General information
- Location: Edgebold, Shropshire England
- Coordinates: 52°41′11″N 2°48′44″W﻿ / ﻿52.6864°N 2.8123°W
- Grid reference: SJ453102
- Platforms: 1

Other information
- Status: Disused

History
- Original company: Potteries, Shrewsbury and North Wales Railway
- Pre-grouping: Shropshire and Montgomeryshire Railway
- Post-grouping: Shropshire and Montgomeryshire Railway

Key dates
- 13 August 1866: Station opened as Edgebold
- 21 December 1866: Closed
- December 1868: Reopened
- 22 June 1880: Closed
- 14 April 1911: Reopened by S&MR
- 1 April 1921: renamed
- 6 November 1933: Closed for public services

Location

= Hanwood Road railway station =

Former railway station in Shropshire, England

Hanwood Road railway station was a station in Edgebold, Shropshire, England. The station opened as Edgebold railway station, first opened in 1866 and closed for the last time in 1933.
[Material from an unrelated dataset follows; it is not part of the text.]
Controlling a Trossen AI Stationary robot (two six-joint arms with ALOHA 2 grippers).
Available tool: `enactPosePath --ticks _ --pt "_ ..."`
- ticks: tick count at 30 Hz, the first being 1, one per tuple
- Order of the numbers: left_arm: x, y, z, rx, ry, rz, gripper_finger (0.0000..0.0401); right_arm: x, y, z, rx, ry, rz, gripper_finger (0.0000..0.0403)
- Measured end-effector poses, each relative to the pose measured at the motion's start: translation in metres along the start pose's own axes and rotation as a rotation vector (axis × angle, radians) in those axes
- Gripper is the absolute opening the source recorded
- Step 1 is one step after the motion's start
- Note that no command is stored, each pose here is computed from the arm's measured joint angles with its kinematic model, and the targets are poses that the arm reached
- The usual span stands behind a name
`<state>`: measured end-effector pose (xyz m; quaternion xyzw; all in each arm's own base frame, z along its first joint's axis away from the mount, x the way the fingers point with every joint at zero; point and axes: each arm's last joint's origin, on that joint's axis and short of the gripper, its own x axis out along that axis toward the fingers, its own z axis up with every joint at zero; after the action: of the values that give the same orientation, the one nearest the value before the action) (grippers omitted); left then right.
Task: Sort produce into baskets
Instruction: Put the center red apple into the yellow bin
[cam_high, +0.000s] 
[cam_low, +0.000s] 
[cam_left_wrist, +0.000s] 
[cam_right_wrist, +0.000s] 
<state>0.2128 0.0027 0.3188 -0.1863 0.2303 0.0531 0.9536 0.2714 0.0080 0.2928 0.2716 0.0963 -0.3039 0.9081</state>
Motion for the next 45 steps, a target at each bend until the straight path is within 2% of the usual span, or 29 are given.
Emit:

Edgebold station stood on what became the Shropshire and Montgomeryshire Railway. The station was located on the south side of the bridge by which the line crossed the main road, between Lower Edgebold and Hanwood Bank. The same station was initially open under the name Hanwood Road, during the line's first incarnation as the Potteries, Shrewsbury and North Wales Railway.

On the site of that station, in 1938, was built a plant that prepared and bottled milk for delivery until it closed in 1990.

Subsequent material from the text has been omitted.